→ **What is being asked**
The answer must consist of every line in the records below that contains the string "camera".

==========

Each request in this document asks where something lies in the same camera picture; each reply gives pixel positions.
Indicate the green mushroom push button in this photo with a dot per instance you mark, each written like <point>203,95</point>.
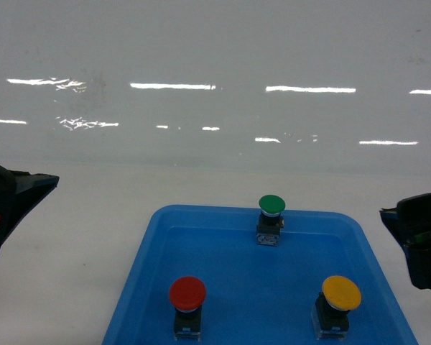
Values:
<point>271,221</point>

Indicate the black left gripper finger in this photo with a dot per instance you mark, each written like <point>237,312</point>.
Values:
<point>20,192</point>

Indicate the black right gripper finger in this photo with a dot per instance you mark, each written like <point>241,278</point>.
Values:
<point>410,225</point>

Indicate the red mushroom push button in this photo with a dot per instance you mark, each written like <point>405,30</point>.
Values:
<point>187,295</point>

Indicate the yellow mushroom push button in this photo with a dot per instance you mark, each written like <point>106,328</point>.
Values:
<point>337,298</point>

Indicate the white glossy back board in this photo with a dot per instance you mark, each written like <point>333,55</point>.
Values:
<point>338,87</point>

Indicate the blue plastic tray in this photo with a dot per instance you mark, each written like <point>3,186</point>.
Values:
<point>256,294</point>

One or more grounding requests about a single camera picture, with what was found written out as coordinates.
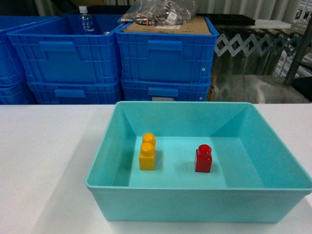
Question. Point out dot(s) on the red toy block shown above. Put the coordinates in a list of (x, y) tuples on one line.
[(203, 159)]

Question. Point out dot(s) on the yellow toy block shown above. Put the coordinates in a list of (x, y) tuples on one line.
[(147, 154)]

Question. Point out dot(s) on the light teal plastic box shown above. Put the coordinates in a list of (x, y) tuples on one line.
[(254, 177)]

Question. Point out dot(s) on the blue crate lower right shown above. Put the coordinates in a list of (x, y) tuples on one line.
[(149, 90)]

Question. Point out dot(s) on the blue crate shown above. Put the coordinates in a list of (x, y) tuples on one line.
[(160, 57), (149, 90), (56, 51), (62, 93)]

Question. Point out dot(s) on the blue crate upper right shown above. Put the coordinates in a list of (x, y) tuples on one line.
[(160, 57)]

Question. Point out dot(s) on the brown cardboard sheet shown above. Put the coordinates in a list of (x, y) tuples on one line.
[(196, 26)]

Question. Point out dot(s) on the clear bag of parts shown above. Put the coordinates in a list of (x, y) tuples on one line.
[(159, 12)]

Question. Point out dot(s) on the blue crate lower left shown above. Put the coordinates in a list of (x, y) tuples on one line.
[(62, 93)]

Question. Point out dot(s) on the grey scissor lattice conveyor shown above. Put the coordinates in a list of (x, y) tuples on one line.
[(262, 44)]

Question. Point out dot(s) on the clear water bottle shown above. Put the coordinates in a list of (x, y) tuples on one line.
[(85, 21)]

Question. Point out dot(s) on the black tray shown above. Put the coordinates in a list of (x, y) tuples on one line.
[(228, 19)]

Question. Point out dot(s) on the blue crate upper left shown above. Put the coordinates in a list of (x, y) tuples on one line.
[(56, 51)]

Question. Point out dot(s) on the blue crates far left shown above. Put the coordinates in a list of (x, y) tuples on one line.
[(13, 85)]

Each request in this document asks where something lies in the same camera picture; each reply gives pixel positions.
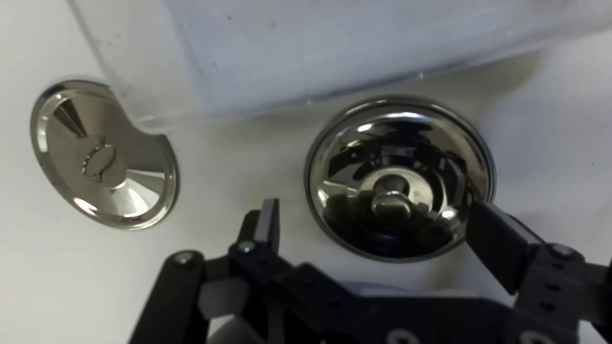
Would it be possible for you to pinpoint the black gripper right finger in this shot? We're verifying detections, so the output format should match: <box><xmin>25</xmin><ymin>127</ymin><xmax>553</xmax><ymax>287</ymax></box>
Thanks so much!
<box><xmin>467</xmin><ymin>201</ymin><xmax>547</xmax><ymax>295</ymax></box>

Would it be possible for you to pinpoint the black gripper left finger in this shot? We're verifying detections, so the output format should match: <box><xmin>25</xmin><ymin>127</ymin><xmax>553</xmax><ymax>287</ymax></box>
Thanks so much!
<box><xmin>230</xmin><ymin>199</ymin><xmax>281</xmax><ymax>281</ymax></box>

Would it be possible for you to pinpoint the small silver lid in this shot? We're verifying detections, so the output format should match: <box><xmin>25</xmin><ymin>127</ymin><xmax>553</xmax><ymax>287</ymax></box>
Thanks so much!
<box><xmin>304</xmin><ymin>96</ymin><xmax>496</xmax><ymax>262</ymax></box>

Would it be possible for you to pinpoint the silver lid near table edge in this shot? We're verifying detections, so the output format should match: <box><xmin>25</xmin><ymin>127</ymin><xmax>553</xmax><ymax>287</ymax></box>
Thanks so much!
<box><xmin>31</xmin><ymin>81</ymin><xmax>180</xmax><ymax>232</ymax></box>

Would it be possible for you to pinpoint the clear plastic rectangular container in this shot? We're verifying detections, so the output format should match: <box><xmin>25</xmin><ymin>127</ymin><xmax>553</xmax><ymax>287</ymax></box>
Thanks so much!
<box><xmin>67</xmin><ymin>0</ymin><xmax>612</xmax><ymax>132</ymax></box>

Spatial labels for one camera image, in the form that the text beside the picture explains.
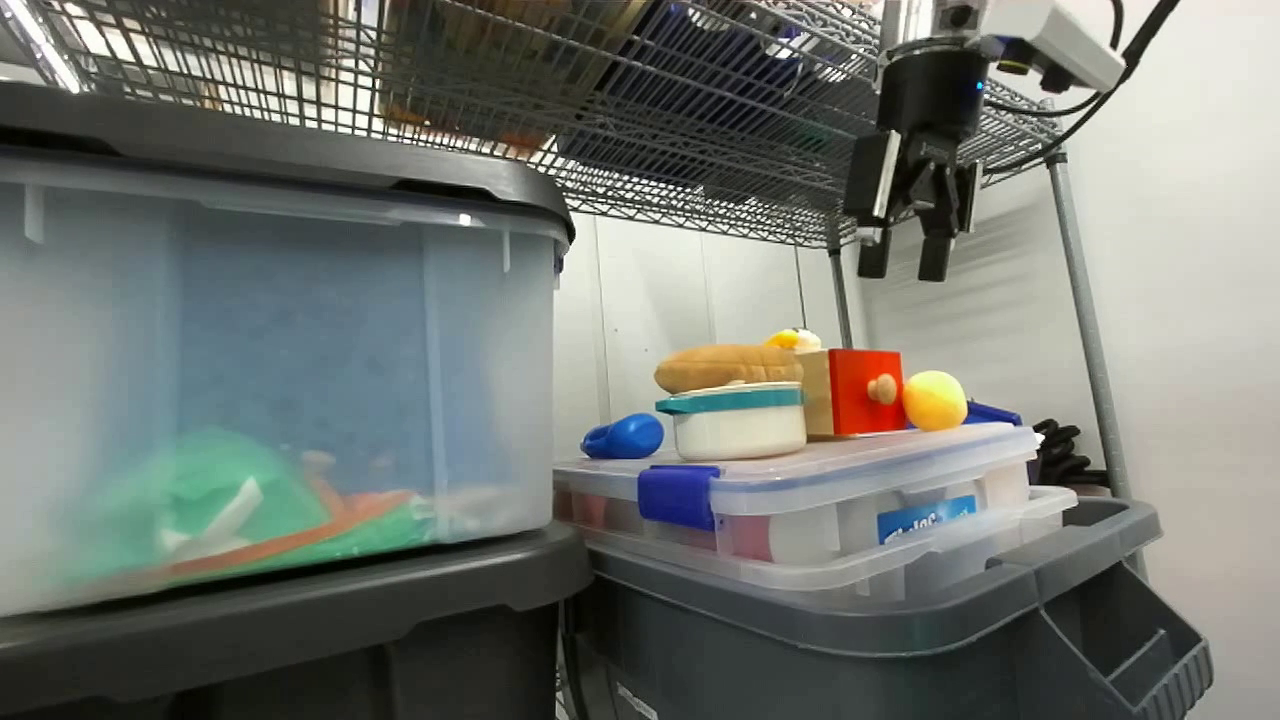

==========

→ **Task answer**
Each request in this document asks where something lies in the same camera picture; each reply gives pixel positions.
One or more grounding requests about a single camera picture, with what was found written out as coordinates.
Each request in this document asks where something lies in the same camera picture; each reply gives pixel positions.
Spatial labels for one camera image, in the form that the text beside the picture explains.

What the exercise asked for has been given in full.